14 SEPTEMBER 1867, Page 22

The Fortnightly Review. September. (Chapman and Hall.)—Two or three papers

in this number deserve a calmer study and a more lengthened consideration than we have been able to give them. Such are the articles on "The Authenticity of the Works of Plato," and on " The Law of Trade Combinations in France." Mr. Morley does not add much to the well worn subject of anonymous journalism, and in one instance we think he completely begs the question. He alludes to the argument that if articles were necessarily signed, a barrister might be deprived of business, from the solicitor having a dislike of literary barristers. "To this," replies Mr. Morley, " one can only say that it is rather hard that the journalist should have his profession demoralized because the soli- citor dislikes the idea of his profession being elevated." But it is a pure assumption that the journalist's profession is demoralized by the use of the anonymous, and it is not certain that the legal profession is elevated by a connection with literature. It is rather the expediency of signing, than the morality of it, which is in question.

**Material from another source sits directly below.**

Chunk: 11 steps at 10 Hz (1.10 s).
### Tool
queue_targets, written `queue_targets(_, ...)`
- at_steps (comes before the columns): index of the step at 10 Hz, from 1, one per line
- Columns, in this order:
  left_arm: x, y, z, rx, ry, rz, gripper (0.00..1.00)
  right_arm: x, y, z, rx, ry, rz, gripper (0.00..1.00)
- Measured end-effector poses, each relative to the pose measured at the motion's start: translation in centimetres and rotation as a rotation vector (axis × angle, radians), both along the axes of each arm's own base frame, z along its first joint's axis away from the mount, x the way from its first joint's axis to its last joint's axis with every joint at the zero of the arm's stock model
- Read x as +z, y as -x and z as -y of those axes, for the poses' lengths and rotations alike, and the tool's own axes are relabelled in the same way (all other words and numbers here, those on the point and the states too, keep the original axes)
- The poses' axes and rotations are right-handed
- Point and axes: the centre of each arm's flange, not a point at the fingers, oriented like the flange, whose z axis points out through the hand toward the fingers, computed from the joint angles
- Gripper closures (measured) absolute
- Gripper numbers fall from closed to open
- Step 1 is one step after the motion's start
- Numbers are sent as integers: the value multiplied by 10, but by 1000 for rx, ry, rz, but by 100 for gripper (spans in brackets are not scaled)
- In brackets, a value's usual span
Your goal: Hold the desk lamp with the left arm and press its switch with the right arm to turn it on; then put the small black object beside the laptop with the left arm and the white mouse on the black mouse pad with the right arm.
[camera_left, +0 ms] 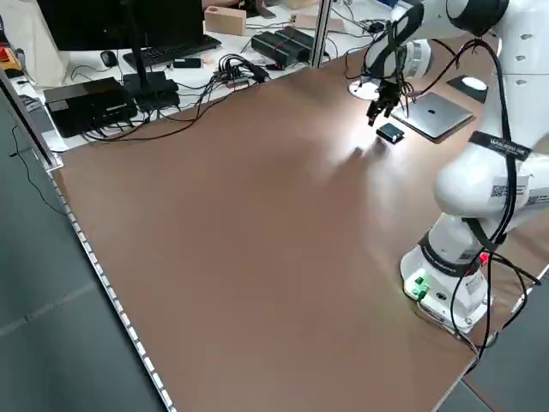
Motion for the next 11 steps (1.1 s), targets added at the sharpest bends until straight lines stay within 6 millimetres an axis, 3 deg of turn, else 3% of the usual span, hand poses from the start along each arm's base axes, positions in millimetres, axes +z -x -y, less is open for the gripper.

There are several points in Mr. Rae's article on Sheridan that call for an expression of dissent, and one or two strange mistakes that must be noticed. Mr. Rae accuses Sheridan of putting a notice on the door of his office in the Treasury to the effect that " No applications can be received here on Sundays, nor any business done here during the remainder of the week." Surely Mr. Rae cannot have forgotten that the latter half of the sentence was added by some other satirist to Sheridan's matter-of-fact recognition of the validity of the Fourth Commandment. Then, after exposing Sheri- dan's incorrigible idleness, why does Mr. Rae tell us that "what other men have done by inspiration, he accomplished by energy ? " We are probably far greater admirers of Sheridan than Mr. Rae is or professes to be, yet we should shrink from asserting that " Sheridan might have written whatever Dryden wrote, excepting the Ode to St. Cecilia." The poetry in the present number of the Fortnightly falls very much below the standard. Mr. Swinburne's verses on "Regret " are mere milk-and- water, and Mr. George Meredith's " Phaethon " will hardly repay perusal, even if any one is able to scan the metre.